The data below is to be transcribed word for word; pictures are to be excluded.

====== DATA BELOW

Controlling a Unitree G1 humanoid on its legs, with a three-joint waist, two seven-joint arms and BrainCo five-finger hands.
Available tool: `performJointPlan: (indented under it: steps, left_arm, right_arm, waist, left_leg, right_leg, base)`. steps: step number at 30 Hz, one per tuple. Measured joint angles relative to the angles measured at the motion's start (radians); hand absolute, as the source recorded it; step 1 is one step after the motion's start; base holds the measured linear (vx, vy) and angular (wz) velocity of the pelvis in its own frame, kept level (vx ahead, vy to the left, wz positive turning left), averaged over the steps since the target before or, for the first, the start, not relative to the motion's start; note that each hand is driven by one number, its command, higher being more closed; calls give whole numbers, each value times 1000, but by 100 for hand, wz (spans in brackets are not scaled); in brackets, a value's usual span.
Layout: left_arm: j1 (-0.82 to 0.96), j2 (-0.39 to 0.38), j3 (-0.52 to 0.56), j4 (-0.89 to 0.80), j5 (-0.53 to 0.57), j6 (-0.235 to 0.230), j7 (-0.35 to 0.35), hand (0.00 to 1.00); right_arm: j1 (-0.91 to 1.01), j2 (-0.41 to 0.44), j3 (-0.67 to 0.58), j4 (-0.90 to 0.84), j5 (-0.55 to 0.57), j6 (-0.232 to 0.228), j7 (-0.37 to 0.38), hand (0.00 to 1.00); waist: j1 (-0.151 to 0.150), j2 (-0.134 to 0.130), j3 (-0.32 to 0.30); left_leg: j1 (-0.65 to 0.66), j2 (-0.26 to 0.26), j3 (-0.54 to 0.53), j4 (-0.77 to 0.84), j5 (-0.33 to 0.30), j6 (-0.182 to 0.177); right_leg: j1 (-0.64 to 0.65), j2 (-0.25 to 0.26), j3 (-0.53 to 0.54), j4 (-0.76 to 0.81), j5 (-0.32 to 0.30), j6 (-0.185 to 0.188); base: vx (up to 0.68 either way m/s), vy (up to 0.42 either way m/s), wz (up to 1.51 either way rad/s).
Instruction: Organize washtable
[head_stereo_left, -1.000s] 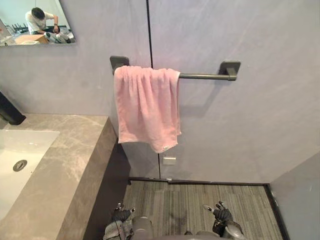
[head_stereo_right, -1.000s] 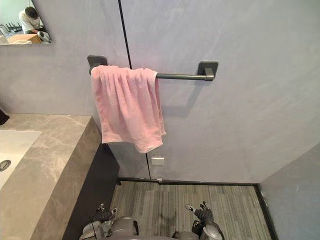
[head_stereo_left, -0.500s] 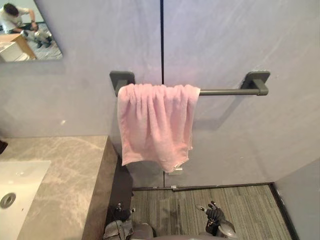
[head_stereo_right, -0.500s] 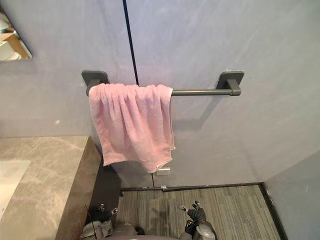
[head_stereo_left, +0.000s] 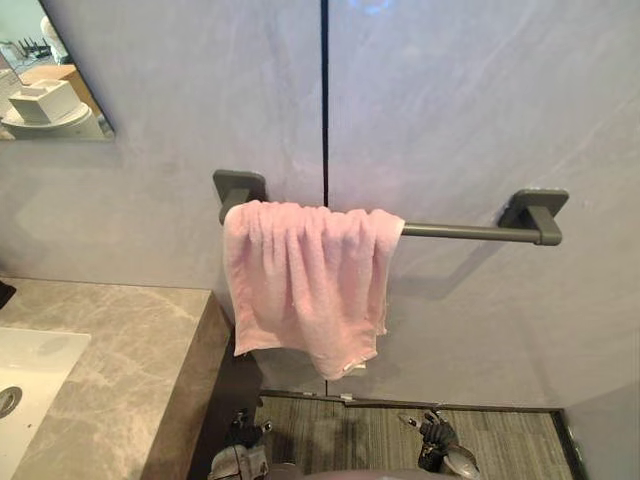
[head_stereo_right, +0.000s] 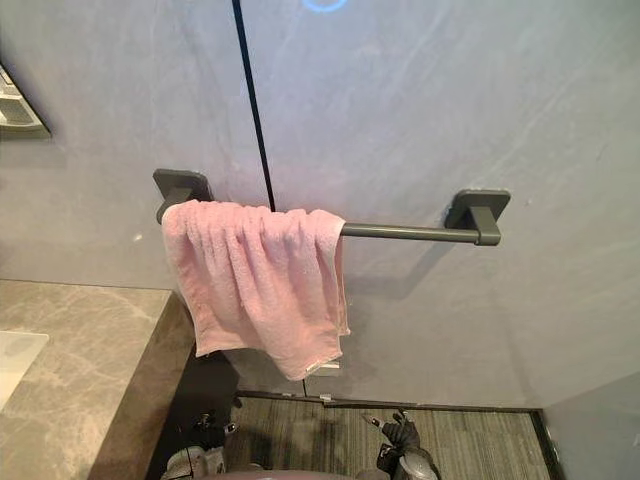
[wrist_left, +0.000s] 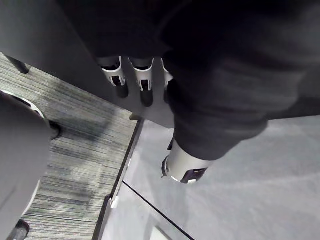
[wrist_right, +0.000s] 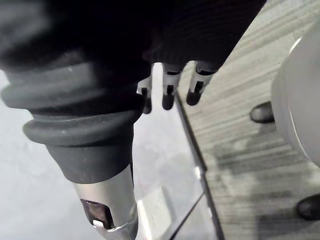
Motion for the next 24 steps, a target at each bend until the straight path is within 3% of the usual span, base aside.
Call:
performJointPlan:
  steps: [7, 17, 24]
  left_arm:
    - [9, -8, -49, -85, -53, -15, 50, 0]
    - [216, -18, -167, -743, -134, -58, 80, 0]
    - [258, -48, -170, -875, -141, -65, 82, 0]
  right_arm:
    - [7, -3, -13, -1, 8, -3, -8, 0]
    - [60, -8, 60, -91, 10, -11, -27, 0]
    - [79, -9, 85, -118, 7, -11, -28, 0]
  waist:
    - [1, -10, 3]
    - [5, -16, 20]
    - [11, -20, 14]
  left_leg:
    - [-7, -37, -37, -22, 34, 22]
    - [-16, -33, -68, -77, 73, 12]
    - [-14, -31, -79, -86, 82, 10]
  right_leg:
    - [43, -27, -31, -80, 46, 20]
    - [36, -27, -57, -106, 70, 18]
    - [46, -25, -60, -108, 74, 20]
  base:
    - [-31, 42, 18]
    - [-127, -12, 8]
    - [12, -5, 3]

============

◆ **ANSWER FOR THIS EXERCISE**:
Controlling a Unitree G1 humanoid on its legs, with a three-joint waist, two seven-joint arms and BrainCo five-finger hands.
Available tool: `performJointPlan: (indented under it: steps, left_arm, right_arm, waist, left_leg, right_leg, base)`. steps: step number at 30 Hz, one per tuple. Measured joint angles relative to the angles measured at the motion's start (radians); hand absolute, as the source recorded it; step 1 is one step after the motion's start; base holds the measured linear (vx, vy) and angular (wz) velocity of the pelvis in its own frame, kept level (vx ahead, vy to the left, wz positive turning left), averaged over the steps since the target before or, for the first, the start, not relative to the motion's start; note that each hand is driven by one number, its command, higher being more closed; calls give whole numbers, each value times 1000, but by 100 for hand, wz (spans in brackets are not scaled); in brackets, a value's usual span.
Layout: left_arm: j1 (-0.82 to 0.96), j2 (-0.39 to 0.38), j3 (-0.52 to 0.56), j4 (-0.89 to 0.80), j5 (-0.53 to 0.57), j6 (-0.235 to 0.230), j7 (-0.35 to 0.35), hand (0.00 to 1.00); right_arm: j1 (-0.91 to 1.01), j2 (-0.41 to 0.44), j3 (-0.67 to 0.58), j4 (-0.90 to 0.84), j5 (-0.55 to 0.57), j6 (-0.232 to 0.228), j7 (-0.37 to 0.38), hand (0.00 to 1.00); waist: j1 (-0.151 to 0.150), j2 (-0.134 to 0.130), j3 (-0.32 to 0.30); left_leg: j1 (-0.65 to 0.66), j2 (-0.26 to 0.26), j3 (-0.54 to 0.53), j4 (-0.77 to 0.84), j5 (-0.33 to 0.30), j6 (-0.182 to 0.177); right_leg: j1 (-0.64 to 0.65), j2 (-0.25 to 0.26), j3 (-0.53 to 0.54), j4 (-0.76 to 0.81), j5 (-0.32 to 0.30), j6 (-0.185 to 0.188); base: vx (up to 0.68 either way m/s), vy (up to 0.42 either way m/s), wz (up to 1.51 either way rad/s).
Instruction: Organize washtable
[head_stereo_left, -1.000s] 
[head_stereo_right, -1.000s] 
[head_stereo_left, -0.500s] 
[head_stereo_right, -0.500s] 
[head_stereo_left, +0.000s] 
[head_stereo_right, +0.000s] 
[wrist_left, +0.000s] 
[wrist_right, +0.000s] 
Motion for the next 24 steps, a target at each bend until the straight path is within 3% of the usual span, base aside.
Call:
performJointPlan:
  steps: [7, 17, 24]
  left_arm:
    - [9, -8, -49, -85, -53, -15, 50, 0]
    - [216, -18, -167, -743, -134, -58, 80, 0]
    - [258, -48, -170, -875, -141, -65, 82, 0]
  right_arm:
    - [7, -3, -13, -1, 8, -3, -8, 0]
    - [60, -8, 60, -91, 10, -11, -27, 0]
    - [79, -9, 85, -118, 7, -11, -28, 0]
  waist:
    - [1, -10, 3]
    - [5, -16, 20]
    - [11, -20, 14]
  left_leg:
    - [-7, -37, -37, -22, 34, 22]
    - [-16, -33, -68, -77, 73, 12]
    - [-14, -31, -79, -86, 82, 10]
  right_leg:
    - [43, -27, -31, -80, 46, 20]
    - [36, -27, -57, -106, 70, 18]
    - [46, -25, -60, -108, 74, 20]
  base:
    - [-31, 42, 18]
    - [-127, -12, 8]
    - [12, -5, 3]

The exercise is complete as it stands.